### WHAT YOU HAVE TO DO
Say how many lines of the material below contain the word "left", with no other words.

++++ EXERCISE INPUTS ++++

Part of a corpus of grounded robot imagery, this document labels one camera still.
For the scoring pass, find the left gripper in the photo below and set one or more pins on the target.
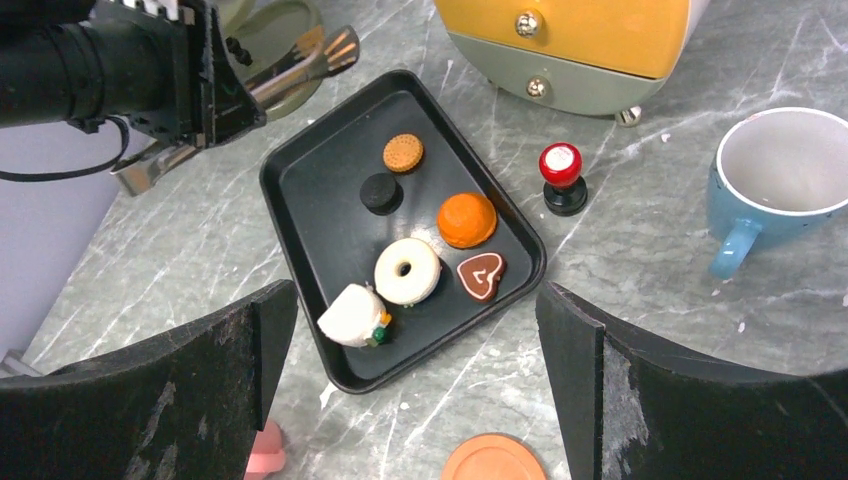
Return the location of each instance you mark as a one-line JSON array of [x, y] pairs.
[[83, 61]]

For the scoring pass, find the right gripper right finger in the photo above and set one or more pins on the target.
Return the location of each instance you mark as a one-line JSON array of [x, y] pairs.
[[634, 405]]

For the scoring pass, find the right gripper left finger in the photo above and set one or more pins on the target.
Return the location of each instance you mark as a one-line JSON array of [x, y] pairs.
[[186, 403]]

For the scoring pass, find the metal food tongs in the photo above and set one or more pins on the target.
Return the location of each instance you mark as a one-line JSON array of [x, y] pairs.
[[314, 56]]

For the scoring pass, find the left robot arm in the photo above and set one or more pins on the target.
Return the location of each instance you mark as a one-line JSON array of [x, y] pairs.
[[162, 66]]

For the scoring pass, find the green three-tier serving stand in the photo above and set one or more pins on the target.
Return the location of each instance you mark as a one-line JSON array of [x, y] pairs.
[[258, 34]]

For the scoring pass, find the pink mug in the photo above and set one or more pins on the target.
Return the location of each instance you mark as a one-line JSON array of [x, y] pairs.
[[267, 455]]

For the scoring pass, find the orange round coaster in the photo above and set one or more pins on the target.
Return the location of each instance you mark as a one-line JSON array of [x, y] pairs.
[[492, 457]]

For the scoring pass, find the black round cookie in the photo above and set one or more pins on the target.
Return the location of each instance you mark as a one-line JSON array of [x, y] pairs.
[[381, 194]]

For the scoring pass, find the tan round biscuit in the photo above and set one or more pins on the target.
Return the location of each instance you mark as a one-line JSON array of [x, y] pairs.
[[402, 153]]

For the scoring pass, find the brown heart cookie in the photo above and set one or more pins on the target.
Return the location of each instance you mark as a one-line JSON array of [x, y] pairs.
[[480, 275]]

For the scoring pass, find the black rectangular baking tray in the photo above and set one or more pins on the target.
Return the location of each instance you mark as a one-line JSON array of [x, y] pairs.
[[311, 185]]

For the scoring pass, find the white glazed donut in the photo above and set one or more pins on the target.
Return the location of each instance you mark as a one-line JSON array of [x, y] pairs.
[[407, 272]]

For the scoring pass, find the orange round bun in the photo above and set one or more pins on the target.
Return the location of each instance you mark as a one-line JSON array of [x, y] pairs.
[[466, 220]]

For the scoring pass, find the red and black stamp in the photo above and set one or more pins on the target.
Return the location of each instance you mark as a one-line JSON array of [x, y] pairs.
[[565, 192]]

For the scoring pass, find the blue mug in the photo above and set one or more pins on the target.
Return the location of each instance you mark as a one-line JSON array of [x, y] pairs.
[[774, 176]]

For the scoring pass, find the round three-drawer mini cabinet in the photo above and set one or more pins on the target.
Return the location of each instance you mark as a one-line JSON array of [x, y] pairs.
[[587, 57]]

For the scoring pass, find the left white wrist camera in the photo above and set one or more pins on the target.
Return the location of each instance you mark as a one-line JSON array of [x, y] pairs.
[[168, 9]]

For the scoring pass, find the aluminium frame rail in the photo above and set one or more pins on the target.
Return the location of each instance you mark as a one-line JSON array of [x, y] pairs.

++++

### EXERCISE ANSWER
4